- **Aim of the task**:
Copy each line of the listing below exactly and drop the images.

(Dataset extract Opens)

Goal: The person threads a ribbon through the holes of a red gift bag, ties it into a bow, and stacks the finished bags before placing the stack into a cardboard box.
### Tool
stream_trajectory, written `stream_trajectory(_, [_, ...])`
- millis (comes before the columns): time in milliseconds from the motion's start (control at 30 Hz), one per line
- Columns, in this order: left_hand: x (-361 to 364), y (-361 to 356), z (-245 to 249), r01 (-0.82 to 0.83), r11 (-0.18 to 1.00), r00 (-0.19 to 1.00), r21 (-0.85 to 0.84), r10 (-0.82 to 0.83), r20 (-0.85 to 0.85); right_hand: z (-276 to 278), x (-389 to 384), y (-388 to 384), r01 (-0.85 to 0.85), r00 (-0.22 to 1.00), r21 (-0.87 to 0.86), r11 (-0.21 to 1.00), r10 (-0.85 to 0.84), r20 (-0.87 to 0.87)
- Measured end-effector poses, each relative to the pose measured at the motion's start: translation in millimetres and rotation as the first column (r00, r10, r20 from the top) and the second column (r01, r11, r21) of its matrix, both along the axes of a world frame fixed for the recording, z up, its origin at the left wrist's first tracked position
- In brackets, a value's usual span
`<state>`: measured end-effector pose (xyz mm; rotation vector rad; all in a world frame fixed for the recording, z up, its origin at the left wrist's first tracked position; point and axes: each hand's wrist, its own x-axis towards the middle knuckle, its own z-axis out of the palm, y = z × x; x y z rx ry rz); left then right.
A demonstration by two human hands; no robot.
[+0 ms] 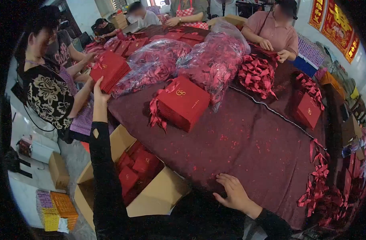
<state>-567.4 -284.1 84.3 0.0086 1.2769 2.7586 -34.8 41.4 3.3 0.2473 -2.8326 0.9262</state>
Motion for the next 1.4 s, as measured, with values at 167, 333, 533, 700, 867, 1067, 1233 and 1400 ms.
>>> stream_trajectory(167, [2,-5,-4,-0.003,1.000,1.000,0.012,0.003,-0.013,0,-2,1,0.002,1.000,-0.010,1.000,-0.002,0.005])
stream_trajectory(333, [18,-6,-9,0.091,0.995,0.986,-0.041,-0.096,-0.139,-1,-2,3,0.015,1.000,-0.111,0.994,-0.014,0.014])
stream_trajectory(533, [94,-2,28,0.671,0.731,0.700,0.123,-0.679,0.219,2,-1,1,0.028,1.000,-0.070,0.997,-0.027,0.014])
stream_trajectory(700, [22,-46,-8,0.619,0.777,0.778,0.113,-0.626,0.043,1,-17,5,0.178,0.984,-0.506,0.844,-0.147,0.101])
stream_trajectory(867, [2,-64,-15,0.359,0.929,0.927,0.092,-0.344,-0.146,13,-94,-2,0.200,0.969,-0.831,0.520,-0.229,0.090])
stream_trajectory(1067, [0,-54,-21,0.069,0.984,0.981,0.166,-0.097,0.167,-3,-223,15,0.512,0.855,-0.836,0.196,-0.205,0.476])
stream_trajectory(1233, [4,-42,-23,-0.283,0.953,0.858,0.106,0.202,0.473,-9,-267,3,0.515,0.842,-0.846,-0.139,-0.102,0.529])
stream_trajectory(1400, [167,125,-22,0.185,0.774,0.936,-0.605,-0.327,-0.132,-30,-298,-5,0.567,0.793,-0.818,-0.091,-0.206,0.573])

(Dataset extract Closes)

- **Exercise solution**:
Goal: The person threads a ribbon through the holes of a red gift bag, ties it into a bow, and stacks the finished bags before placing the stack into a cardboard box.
### Tool
stream_trajectory, written `stream_trajectory(_, [_, ...])`
- millis (comes before the columns): time in milliseconds from the motion's start (control at 30 Hz), one per line
- Columns, in this order: left_hand: x (-361 to 364), y (-361 to 356), z (-245 to 249), r01 (-0.82 to 0.83), r11 (-0.18 to 1.00), r00 (-0.19 to 1.00), r21 (-0.85 to 0.84), r10 (-0.82 to 0.83), r20 (-0.85 to 0.85); right_hand: z (-276 to 278), x (-389 to 384), y (-388 to 384), r01 (-0.85 to 0.85), r00 (-0.22 to 1.00), r21 (-0.87 to 0.86), r11 (-0.21 to 1.00), r10 (-0.85 to 0.84), r20 (-0.87 to 0.87)
- Measured end-effector poses, each relative to the pose measured at the motion's start: translation in millimetres and rotation as the first column (r00, r10, r20 from the top) and the second column (r01, r11, r21) of its matrix, both along the axes of a world frame fixed for the recording, z up, its origin at the left wrist's first tracked position
- In brackets, a value's usual span
`<state>`: measured end-effector pose (xyz mm; rotation vector rad; all in a world frame fixed for the recording, z up, its origin at the left wrist's first tracked position; point and axes: each hand's wrist, its own x-axis towards the middle knuckle, its own z-axis out of the palm, y = z × x; x y z rx ry rz); left then right.
A demonstration by two human hands; no robot.
[+0 ms] 
<state>-567.4 -284.1 84.3 0.0086 1.2769 2.7586 -34.8 41.4 3.3 0.2473 -2.8326 0.9262</state>
Motion for the next 1.4 s, as measured, with values at 167, 333, 533, 700, 867, 1067, 1233 and 1400 ms.
>>> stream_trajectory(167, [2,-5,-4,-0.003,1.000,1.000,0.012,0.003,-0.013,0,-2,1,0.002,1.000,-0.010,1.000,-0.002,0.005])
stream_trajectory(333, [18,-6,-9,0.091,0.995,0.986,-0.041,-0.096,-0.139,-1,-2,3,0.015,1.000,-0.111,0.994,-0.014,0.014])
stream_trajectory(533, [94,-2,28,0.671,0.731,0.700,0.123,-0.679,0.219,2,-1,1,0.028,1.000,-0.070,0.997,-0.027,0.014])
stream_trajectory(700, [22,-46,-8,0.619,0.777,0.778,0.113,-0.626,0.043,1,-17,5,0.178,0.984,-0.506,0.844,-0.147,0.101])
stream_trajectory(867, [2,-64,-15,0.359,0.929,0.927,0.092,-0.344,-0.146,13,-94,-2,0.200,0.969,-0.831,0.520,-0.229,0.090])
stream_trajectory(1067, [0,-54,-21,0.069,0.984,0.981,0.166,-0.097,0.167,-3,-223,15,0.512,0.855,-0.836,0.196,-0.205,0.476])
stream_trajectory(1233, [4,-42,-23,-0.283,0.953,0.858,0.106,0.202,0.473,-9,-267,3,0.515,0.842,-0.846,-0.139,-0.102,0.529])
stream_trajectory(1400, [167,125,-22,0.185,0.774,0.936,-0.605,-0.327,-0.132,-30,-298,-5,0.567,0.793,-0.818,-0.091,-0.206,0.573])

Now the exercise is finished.